What is being asked:
Report each line from the data below that holds the word "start".

Data below:
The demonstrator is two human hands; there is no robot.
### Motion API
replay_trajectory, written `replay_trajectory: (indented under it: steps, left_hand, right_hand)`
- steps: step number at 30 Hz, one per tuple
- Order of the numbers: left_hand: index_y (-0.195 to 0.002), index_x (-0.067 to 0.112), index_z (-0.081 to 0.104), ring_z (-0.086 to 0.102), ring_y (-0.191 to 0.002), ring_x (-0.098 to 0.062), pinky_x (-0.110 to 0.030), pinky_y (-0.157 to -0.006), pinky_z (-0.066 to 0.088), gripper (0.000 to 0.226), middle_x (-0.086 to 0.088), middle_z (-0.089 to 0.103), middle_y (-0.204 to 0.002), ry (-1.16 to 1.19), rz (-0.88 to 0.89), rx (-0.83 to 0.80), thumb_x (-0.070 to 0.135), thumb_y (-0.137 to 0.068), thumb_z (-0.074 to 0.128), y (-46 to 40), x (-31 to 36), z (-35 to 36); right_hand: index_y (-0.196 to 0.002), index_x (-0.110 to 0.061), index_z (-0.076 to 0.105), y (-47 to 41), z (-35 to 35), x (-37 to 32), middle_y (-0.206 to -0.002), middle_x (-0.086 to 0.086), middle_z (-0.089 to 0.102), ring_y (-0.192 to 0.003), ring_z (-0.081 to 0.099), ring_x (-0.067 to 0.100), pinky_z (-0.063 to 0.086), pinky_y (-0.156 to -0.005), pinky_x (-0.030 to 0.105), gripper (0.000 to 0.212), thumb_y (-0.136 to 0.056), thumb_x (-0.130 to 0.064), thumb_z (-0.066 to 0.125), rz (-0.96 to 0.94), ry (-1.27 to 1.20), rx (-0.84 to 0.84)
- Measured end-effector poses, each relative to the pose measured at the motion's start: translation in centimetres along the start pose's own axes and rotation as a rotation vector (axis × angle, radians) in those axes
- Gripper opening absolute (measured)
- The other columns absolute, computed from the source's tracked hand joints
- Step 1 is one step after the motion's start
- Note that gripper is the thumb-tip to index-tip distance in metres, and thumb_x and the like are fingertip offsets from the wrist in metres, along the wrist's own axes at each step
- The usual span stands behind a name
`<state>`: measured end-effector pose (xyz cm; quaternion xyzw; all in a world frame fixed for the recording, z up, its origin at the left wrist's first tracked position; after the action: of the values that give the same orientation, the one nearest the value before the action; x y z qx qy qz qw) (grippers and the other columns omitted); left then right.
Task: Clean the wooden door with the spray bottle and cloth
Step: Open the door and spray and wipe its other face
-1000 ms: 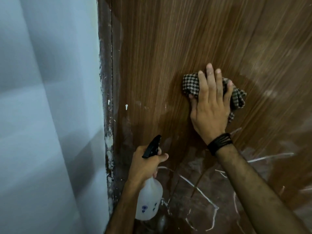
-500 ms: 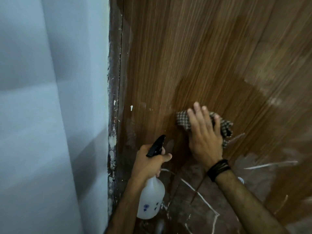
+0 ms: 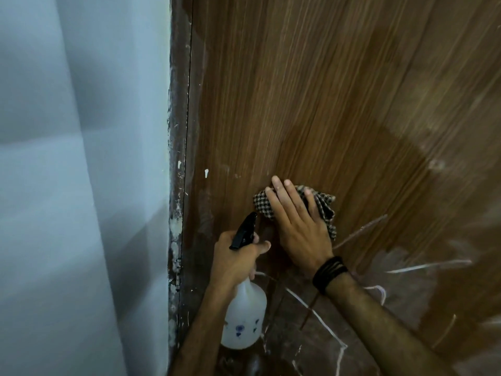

Written reply:
- Measured end-effector poses, each relative to the pose measured at the motion's start: translation in centimetres along the start pose's own axes and rotation as a rotation vector (axis × angle, radians) in those axes
- Step 1 is one step after the motion's start

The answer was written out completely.